Branagh told the Washington Post in October he was ready to “process” his own life through film, and began putting pen to paper at the beginning of the global pandemic in 2020.

He said the Troubles were “so immense and so complex that it can be hard for any film to do it justice”, so he chose instead to frame Belfast around Buddy’s experience.

“This is from the point of view of someone who doesn’t even understand what politics are, but who is experiencing the unrest,” he said at the time.

“So as a filmmaker, I suppose I was trying to conceptually tell the story of how ordinary people deal with extraordinary events they can’t necessarily – certainly a nine-year-old cannot – comprehend.”

With a world-class supporting cast in Judi Dench and Ciarán Hinds as Buddy’s beloved grandparents, “shot in lustrous black and white and accompanied by a rousing Van Morrison soundtrack, Belfast is a big-hearted ode to a city, its community and to family”, wrote the British Film Festival’s review.

Branagh shares stories of his children with Jude Hill, who plays a fictionalised version of him in Belfast. Photo: Focus Features 

A ‘beautiful script’

In a joint interview with Glamour magazine on November 11, Dornan and Balfe, whose chemistry on and off camera helped shape the story and keep it “playful”, shared their motivations for coming on board.

“When [the script for Belfast] came my way, the only cast was Judi Dench, who I had heard of in quite a big way. And that alone was just enough,” said Dornan, who began his career in 2001 as a Calvin Klein model before being cast in US series Once Upon A Time, then hitting the big time playing a serial killer opposite Gillian Anderson in crime drama series The Fall.

“I’m from Belfast – it’s bit of a no-brainer.

“If someone like Kenneth Branagh is making a movie about your home town, you want in. If I’m being honest with myself, I could have read the script, not really liked it, and still said yes, probably.

“But luckily I read it and was bowled over by it and felt this is one of the greatest gifts I’ve ever been offered as an actor to this point.”

Balfe was one of the last cast, and when her agent called and said, “There is this project, these are the people involved”, and she had a Zoom meeting with “Ken”, the last piece of the jigsaw was confirmed.

“The script is beautiful. Ken … is known more for his acting and directing, but he’s an incredible writer. The character was amazing and she really spoke to me. So it all was just a quick yes.”

As the Wall Street Journal pointed out: “The story that’s told is deeply affecting, and how many films contain five superb performances? This one does.”
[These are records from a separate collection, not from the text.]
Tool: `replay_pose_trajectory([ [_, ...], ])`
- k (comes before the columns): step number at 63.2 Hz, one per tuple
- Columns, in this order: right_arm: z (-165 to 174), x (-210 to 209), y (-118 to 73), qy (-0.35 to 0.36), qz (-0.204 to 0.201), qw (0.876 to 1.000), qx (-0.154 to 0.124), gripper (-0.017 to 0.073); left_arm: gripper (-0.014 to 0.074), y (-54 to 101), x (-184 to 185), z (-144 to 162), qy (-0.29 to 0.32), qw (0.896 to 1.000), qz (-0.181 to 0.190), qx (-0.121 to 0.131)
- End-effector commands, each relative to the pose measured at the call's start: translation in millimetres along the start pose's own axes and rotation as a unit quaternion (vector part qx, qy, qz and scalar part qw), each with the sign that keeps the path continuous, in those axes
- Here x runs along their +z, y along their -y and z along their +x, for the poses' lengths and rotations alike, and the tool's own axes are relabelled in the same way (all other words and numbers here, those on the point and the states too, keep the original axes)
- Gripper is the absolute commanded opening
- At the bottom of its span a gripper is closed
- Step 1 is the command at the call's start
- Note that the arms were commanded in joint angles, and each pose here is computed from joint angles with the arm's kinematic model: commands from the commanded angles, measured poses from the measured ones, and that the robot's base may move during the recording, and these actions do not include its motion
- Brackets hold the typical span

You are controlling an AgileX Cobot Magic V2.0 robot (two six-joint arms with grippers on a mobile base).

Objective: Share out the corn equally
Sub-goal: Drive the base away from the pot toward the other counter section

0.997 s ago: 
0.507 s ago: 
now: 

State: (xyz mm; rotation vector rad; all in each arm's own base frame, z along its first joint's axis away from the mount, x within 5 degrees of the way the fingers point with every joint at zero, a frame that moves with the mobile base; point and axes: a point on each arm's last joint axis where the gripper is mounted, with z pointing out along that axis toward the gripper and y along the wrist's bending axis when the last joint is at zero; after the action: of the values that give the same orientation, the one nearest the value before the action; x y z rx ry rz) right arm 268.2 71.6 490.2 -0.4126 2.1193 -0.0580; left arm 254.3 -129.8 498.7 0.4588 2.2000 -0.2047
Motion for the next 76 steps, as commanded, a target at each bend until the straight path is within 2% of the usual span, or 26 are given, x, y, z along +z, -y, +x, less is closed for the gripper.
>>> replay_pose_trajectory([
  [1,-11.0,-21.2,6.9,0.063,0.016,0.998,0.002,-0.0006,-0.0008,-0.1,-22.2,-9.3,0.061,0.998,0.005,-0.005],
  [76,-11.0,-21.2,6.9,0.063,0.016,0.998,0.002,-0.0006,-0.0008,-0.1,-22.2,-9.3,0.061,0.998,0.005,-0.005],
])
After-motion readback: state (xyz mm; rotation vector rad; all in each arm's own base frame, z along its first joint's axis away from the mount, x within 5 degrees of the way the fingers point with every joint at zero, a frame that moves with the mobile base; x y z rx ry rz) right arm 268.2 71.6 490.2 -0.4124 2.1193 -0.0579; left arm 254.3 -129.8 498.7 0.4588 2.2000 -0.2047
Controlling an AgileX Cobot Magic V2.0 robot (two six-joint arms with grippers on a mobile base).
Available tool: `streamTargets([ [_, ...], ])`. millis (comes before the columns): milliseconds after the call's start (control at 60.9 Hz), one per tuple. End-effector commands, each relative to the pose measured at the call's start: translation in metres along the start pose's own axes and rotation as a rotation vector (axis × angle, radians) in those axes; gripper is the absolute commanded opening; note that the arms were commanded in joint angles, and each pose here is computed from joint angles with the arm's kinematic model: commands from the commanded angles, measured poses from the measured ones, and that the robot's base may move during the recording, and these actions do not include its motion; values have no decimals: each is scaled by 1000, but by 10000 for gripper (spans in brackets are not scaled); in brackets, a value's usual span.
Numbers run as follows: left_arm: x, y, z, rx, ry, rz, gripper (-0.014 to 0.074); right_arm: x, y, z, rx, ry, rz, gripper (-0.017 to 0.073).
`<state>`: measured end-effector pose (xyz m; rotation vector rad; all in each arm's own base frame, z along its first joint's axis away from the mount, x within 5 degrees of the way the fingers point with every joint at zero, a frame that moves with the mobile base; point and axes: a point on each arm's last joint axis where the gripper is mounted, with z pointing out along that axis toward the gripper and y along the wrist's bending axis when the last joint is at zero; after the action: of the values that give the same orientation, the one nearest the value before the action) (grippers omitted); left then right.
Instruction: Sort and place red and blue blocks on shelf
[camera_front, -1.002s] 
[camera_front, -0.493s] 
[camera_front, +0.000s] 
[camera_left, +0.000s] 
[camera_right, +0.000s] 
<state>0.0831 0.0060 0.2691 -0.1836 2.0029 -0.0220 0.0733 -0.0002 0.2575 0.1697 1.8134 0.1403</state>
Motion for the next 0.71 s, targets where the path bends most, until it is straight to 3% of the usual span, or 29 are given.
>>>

‘This love will last forever’

Probably the most famous of the Everlasting Love versions, first a hit in 1967, was the reimagined U2 hit in 1988, but the latest version rounds out the Belfast soundtrack and is the unofficial theme of the movie.

At the film’s afterparty in Los Angeles on November 12, Dornan, whose credits also include ‘musician’, took to the stage and sang a “brilliant” version, with Balfe and Hall dancing in celebration of a film well received.

Meanwhile, the winners of the Golden Globes will be announced on January 9 but the format of the ceremony is unclear after US broadcaster NBC earlier this year dropped plans to televise the normal glitzy awards dinner in Beverly Hills following a controversy over the Hollywood Foreign Press Association, the group that votes on them.

Critics objected to the HFPA having no Black members and raised long-standing ethical questions over whether close relationships with Hollywood studios influenced the choice of nominees and winners.

The HFPA has since added 21 new members, six of whom are Black, banned gifts and favours and implemented diversity and sexual harassment training.

The group now has 105 members.

Despite these moves, major film and TV studios have tried to distance themselves from the honours and did not submit programming for consideration as they have in the past.

It is unclear whether any of the actors, directors and musicians nominated for Golden Globes will attend the 2022 ceremony, which had been one of the biggest Hollywood awards shows before the Oscars.